### [Required action]
Could you print the data that follows exactly as given?

### [Raw data]
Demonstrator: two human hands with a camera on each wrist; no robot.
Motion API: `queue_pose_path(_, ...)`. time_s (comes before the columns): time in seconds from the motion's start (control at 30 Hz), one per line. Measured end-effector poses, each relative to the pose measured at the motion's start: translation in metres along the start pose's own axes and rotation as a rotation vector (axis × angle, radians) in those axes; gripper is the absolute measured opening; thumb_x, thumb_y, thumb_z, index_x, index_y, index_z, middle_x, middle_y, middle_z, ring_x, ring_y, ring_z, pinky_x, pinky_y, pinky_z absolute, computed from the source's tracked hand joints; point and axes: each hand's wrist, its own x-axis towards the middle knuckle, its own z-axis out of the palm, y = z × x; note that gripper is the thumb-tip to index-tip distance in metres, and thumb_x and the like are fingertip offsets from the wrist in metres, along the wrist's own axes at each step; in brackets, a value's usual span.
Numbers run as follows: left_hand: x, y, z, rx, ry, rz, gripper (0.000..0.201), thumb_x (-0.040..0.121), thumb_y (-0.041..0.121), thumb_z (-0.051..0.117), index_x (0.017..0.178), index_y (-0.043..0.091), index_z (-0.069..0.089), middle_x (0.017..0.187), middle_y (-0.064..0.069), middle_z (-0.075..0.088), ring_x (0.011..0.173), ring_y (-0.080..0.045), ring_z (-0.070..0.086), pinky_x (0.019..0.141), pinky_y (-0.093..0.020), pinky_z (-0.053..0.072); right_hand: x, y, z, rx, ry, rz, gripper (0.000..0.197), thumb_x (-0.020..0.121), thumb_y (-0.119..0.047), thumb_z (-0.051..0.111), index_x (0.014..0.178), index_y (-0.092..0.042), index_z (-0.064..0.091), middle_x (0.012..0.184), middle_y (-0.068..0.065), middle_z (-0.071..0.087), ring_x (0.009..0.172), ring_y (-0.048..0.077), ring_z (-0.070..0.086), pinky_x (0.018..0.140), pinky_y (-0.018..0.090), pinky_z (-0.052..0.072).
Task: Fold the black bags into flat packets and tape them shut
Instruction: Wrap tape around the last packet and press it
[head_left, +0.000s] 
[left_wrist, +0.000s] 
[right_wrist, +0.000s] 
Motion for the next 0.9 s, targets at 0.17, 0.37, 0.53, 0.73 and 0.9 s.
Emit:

### [Response below]
Demonstrator: two human hands with a camera on each wrist; no robot.
Motion API: `queue_pose_path(_, ...)`. time_s (comes before the columns): time in seconds from the motion's start (control at 30 Hz), one per line. Measured end-effector poses, each relative to the pose measured at the motion's start: translation in metres along the start pose's own axes and rotation as a rotation vector (axis × angle, radians) in those axes; gripper is the absolute measured opening; thumb_x, thumb_y, thumb_z, index_x, index_y, index_z, middle_x, middle_y, middle_z, ring_x, ring_y, ring_z, pinky_x, pinky_y, pinky_z absolute, computed from the source's tracked hand joints; point and axes: each hand's wrist, its own x-axis towards the middle knuckle, its own z-axis out of the palm, y = z × x; note that gripper is the thumb-tip to index-tip distance in metres, and thumb_x and the like are fingertip offsets from the wrist in metres, along the wrist's own axes at each step; in brackets, a value's usual span.
Numbers run as follows: left_hand: x, y, z, rx, ry, rz, gripper (0.000..0.201), thumb_x (-0.040..0.121), thumb_y (-0.041..0.121), thumb_z (-0.051..0.117), index_x (0.017..0.178), index_y (-0.043..0.091), index_z (-0.069..0.089), middle_x (0.017..0.187), middle_y (-0.064..0.069), middle_z (-0.075..0.088), ring_x (0.011..0.173), ring_y (-0.080..0.045), ring_z (-0.070..0.086), pinky_x (0.019..0.141), pinky_y (-0.093..0.020), pinky_z (-0.053..0.072); right_hand: x, y, z, rx, ry, rz, gripper (0.000..0.197), thumb_x (-0.020..0.121), thumb_y (-0.119..0.047), thumb_z (-0.051..0.111), index_x (0.014..0.178), index_y (-0.092..0.042), index_z (-0.064..0.091), middle_x (0.012..0.184), middle_y (-0.068..0.065), middle_z (-0.071..0.087), ring_x (0.009..0.172), ring_y (-0.048..0.077), ring_z (-0.070..0.086), pinky_x (0.018..0.140), pinky_y (-0.018..0.090), pinky_z (-0.052..0.072).
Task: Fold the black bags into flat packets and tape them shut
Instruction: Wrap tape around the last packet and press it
[head_left, +0.000s] 
[left_wrist, +0.000s] 
[right_wrist, +0.000s] 
Motion for the next 0.9 s, targets at 0.17, 0.37, 0.53, 0.73 and 0.9 s.
Emit:

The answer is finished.